US President Barack Obama is the only world leader who has attempted a Keynesian stimulus program. Why has it been only minimally effective? Why do most other Western leaders still insist the only way out is to tighten our belts and pay off our debts, when that clearly is not working either? Also, how come the bankers, credit agencies and bond traders are still treated with cowed reverence — do not frighten the markets! — when they are the one that got us into this mess?
These mysteries were beginning to make me feel as if I must be going mad — but since reading Paul Krugman’s new book, I fear I am in danger instead of becoming a bore. It is the sort of book you wish were compulsory reading and want to quote to anyone who will listen, because End This Depression Now! provides a comprehensive narrative of how we have ended up doing the opposite of what logic and history tell us we must do to get out of this crisis.
Its author is a Nobel prize-winning economist who writes a column in the New York Times and teaches economics at Princeton University. An authority on John Maynard Keynes, Krugman wrote a book in 1999 called The Return of Depression Economics, largely about the Japanese slump, which drew ominous parallels between Japan’s economic strategy and the pre-New Deal policies of the early 1930s that turned a recession into catastrophic depression. At the time, unsurprisingly, most Western economists were not bowled over; in thrall to the seemingly endless boom, the Great Depression looked to them to be more or less irrelevant. Krugman’s latest book will be much harder to ignore.
He does not expect it will be an easy message to sell, though.
“As far as I can make out, the serious opposition to the [UK] coalition’s policy is basically a half-dozen economists and it looks as if I’m one of them — which is really weird,” he laughs, “since I’m not even here.”

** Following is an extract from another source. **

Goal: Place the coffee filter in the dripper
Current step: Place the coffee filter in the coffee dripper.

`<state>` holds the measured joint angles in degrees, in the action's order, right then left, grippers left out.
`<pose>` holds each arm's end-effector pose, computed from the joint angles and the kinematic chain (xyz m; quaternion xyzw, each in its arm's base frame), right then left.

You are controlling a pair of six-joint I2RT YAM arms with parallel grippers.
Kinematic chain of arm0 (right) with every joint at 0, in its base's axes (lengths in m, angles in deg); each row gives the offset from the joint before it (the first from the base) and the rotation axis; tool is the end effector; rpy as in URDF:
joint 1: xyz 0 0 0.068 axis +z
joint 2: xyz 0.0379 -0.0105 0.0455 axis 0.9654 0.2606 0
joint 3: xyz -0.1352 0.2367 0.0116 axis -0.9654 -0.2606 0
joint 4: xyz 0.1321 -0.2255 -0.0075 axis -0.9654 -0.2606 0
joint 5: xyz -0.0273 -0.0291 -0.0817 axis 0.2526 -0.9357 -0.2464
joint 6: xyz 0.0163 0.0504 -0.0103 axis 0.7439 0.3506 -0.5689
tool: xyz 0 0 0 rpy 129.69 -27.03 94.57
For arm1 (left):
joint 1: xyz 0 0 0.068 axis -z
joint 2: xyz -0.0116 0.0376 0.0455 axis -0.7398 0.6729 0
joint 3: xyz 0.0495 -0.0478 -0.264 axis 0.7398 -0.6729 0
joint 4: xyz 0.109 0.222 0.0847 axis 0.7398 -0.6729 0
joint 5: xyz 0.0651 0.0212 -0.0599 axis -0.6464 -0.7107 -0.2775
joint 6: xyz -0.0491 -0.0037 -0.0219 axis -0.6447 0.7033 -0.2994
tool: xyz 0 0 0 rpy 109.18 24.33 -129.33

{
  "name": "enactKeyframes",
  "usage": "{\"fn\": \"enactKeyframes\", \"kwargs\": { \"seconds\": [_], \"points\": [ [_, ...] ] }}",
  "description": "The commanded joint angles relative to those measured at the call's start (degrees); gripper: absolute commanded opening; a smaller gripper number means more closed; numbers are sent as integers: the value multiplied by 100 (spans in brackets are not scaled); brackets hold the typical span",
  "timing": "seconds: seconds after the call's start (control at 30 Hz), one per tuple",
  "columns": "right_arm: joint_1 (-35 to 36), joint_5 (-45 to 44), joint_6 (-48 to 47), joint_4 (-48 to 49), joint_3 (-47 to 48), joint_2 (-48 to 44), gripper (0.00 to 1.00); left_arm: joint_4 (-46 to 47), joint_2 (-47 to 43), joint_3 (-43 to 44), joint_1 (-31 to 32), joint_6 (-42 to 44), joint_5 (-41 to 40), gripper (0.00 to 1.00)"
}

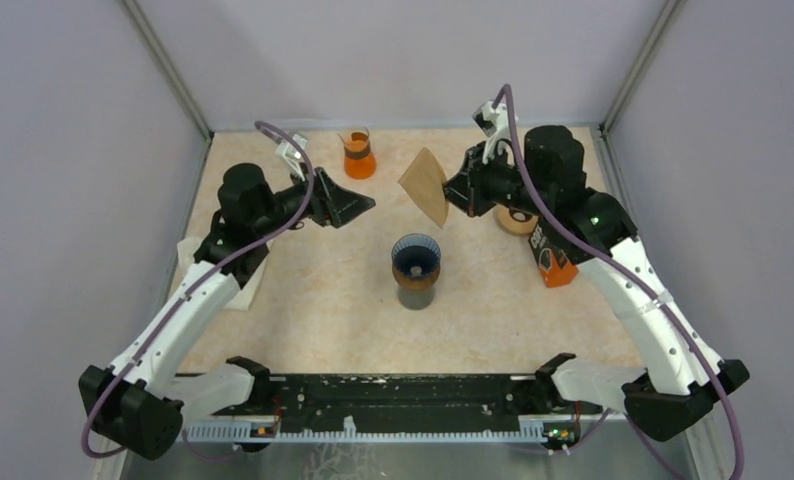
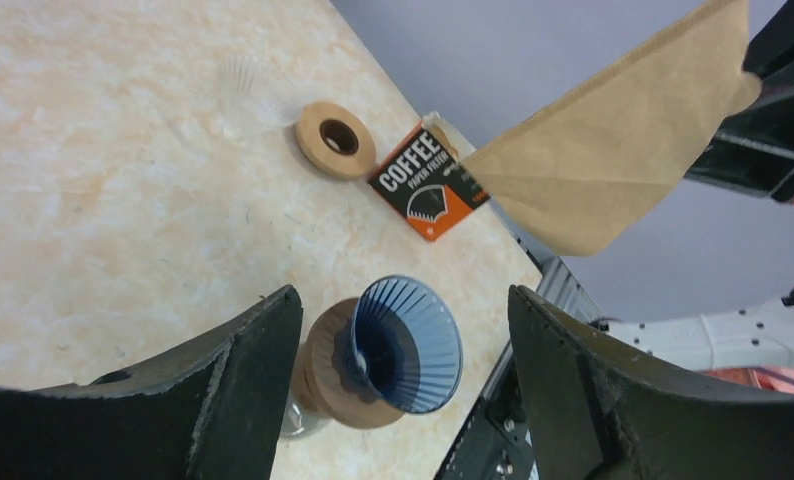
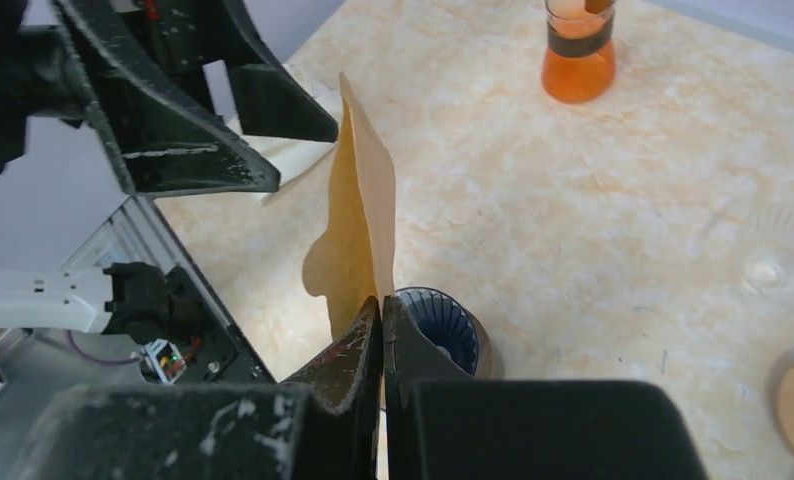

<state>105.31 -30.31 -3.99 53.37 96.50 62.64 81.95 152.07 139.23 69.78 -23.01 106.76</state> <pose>0.1865 0.1260 0.4561 -0.2459 0.7574 0.3652 0.4822 0.2254 -0.1135 0.3690 0.1436 0.7166 -0.4889 0.4762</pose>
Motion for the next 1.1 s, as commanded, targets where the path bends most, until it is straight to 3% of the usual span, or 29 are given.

Visiting London last week, he met lots of what he calls “very serious people.”
“And there are lots of things these people say that sound very wise and sensible, but it’s all upside down; it’s all wrong. Yet the power of their orthodoxy — even when it’s failing — is quite awesome,” he said.

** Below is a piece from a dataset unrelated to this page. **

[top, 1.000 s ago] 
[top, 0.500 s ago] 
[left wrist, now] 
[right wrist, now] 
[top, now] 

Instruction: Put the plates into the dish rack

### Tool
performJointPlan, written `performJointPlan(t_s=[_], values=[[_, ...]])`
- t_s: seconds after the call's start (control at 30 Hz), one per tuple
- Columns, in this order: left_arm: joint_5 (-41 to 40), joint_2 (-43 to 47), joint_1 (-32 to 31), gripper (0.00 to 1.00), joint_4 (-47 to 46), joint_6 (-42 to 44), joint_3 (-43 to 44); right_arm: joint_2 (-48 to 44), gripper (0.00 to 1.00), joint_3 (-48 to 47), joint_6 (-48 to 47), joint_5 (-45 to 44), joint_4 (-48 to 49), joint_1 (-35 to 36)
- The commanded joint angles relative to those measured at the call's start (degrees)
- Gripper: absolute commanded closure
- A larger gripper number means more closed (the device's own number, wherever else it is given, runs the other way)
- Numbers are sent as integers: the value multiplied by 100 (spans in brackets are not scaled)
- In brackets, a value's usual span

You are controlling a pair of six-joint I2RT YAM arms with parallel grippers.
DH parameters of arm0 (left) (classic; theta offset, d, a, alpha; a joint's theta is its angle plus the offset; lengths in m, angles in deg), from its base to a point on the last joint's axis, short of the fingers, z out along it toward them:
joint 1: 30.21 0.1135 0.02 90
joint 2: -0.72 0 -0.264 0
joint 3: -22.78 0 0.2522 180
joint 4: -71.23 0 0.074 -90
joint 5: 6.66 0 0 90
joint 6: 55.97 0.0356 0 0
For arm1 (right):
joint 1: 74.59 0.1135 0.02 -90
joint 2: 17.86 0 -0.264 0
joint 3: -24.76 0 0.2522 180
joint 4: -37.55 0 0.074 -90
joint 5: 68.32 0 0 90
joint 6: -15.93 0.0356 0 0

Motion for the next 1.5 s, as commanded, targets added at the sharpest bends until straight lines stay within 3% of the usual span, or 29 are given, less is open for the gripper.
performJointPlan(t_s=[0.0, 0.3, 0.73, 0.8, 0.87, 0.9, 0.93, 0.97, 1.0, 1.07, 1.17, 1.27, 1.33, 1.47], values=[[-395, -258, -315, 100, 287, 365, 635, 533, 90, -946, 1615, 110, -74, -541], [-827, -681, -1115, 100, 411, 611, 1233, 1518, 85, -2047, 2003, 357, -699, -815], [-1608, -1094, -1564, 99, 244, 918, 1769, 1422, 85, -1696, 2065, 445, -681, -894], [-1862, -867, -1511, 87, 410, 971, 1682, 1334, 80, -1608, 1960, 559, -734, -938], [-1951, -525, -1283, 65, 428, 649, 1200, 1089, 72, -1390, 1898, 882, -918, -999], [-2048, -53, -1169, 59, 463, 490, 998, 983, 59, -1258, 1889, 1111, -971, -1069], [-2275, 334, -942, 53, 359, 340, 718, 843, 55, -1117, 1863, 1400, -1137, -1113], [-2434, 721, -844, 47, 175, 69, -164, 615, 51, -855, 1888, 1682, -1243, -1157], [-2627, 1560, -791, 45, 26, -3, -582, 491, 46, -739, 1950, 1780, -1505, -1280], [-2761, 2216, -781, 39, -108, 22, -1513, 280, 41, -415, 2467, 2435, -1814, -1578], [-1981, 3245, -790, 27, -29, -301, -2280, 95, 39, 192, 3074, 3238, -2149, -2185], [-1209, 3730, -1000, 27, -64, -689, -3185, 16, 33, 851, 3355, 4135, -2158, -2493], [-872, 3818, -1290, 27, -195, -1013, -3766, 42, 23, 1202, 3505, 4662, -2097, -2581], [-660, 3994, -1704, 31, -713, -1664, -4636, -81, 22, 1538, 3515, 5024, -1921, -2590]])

These “very serious people” present economics as a morality play, in which debt is a sin, and we have all sinned so now we must all pay the price by tightening our belts together. They tell us the crisis will take a long time to resolve and must inevitably be painful. All of this, according to Krugman, is the opposite of the truth. Austerity is a self-imposed collective punishment that is not just unnecessary, but will not work. We know what would work, but for the complex political and historical reasons that his book explores, we have chosen to forget.